Problem requirements |
Return the lines below exactly, starting with the line that contains "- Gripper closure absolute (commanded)" and stopping after the last line.

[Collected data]

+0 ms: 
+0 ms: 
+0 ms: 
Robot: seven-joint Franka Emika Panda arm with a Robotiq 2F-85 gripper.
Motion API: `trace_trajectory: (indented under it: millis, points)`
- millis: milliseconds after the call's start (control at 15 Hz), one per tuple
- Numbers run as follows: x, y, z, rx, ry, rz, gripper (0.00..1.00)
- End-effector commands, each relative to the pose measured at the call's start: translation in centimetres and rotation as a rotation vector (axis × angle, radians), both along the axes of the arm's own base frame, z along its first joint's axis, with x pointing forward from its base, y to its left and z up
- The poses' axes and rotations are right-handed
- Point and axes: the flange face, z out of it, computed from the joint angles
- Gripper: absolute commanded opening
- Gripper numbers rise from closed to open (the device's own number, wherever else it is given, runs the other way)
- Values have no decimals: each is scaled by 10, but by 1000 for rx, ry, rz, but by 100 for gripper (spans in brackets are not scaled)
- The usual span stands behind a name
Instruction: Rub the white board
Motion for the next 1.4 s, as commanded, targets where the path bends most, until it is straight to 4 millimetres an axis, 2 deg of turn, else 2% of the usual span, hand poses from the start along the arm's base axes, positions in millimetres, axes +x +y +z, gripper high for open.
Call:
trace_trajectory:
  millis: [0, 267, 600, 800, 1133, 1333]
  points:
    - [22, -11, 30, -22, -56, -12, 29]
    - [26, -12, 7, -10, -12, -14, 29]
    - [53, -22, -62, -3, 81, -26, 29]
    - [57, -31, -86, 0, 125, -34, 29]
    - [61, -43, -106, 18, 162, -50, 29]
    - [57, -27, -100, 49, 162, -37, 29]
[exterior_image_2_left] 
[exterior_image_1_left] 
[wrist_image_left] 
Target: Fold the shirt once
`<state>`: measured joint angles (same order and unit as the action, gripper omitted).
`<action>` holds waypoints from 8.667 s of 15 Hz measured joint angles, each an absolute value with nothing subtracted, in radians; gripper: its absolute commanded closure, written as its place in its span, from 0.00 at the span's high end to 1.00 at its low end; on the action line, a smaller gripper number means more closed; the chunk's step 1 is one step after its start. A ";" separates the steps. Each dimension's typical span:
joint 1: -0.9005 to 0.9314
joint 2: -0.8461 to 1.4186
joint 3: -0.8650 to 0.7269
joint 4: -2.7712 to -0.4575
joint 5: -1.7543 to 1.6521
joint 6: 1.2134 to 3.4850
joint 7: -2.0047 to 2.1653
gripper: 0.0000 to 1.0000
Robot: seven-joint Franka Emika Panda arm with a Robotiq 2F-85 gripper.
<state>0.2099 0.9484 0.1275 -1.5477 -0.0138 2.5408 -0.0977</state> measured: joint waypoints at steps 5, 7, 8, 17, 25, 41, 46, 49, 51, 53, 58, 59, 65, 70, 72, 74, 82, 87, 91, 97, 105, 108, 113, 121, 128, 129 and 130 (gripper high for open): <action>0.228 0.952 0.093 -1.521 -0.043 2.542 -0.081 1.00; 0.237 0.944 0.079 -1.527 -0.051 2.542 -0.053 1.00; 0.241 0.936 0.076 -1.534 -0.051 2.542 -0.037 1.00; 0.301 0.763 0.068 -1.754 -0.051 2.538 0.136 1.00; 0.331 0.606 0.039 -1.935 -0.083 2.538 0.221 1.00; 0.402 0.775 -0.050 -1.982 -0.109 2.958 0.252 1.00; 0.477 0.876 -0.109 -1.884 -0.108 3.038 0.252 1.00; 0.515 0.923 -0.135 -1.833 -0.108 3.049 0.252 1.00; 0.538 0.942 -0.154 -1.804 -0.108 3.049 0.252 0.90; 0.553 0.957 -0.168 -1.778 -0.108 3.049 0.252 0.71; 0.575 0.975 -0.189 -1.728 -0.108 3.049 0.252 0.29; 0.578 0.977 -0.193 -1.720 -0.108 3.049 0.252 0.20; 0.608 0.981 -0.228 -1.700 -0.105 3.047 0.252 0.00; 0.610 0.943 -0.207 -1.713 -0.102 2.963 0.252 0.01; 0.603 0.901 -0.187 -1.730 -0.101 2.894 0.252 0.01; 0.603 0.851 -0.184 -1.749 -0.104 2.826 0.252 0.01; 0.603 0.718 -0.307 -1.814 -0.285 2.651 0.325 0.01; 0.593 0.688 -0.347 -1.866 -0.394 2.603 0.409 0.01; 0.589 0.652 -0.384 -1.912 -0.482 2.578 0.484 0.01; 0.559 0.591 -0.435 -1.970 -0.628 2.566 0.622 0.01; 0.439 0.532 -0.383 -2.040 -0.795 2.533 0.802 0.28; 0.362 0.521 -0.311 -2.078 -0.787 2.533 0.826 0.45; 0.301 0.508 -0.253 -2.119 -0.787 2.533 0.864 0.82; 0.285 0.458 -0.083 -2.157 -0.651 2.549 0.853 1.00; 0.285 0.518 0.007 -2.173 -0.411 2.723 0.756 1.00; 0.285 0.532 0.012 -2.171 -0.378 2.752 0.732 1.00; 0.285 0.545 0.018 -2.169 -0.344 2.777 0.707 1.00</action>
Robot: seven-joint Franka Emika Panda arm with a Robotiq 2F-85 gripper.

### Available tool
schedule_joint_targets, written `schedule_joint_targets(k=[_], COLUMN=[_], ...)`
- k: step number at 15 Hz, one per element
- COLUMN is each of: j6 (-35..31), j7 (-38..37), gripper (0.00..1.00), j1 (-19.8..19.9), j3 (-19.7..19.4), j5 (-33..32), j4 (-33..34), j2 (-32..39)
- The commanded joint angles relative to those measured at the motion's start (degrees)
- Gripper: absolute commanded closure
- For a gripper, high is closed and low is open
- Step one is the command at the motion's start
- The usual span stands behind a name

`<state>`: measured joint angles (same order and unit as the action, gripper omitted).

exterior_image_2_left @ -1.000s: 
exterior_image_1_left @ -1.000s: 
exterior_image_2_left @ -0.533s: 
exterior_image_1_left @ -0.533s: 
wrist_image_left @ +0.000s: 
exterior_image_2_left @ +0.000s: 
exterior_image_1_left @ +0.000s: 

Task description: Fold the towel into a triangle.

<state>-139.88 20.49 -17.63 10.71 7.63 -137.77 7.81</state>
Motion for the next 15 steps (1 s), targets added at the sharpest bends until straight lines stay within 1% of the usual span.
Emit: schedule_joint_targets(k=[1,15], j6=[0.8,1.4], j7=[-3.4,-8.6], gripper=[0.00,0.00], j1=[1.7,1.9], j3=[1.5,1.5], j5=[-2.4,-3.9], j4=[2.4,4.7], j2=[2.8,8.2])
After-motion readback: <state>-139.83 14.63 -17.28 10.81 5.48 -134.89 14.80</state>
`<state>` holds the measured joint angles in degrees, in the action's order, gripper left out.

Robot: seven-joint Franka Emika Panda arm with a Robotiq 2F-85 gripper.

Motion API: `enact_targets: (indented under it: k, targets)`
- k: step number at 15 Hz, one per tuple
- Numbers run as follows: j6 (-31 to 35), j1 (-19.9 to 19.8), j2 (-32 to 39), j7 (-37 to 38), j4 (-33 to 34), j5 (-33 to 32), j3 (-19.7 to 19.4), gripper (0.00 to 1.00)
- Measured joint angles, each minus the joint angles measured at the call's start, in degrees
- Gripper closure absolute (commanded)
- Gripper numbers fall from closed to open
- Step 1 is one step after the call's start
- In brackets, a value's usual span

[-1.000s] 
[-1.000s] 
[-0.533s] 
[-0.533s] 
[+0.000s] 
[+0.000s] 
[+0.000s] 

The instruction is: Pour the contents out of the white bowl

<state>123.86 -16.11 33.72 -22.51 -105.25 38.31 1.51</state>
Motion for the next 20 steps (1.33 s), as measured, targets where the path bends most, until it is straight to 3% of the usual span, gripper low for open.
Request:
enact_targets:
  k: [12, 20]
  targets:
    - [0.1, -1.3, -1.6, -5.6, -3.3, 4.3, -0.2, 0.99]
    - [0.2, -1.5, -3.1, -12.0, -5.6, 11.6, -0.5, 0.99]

The answer |
- Gripper closure absolute (commanded)
- Gripper numbers fall from closed to open
- Step 1 is one step after the call's start
- In brackets, a value's usual span

[-1.000s] 
[-1.000s] 
[-0.533s] 
[-0.533s] 
[+0.000s] 
[+0.000s] 
[+0.000s] 

The instruction is: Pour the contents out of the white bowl

<state>123.86 -16.11 33.72 -22.51 -105.25 38.31 1.51</state>
Motion for the next 20 steps (1.33 s), as measured, targets where the path bends most, until it is straight to 3% of the usual span, gripper low for open.
Request:
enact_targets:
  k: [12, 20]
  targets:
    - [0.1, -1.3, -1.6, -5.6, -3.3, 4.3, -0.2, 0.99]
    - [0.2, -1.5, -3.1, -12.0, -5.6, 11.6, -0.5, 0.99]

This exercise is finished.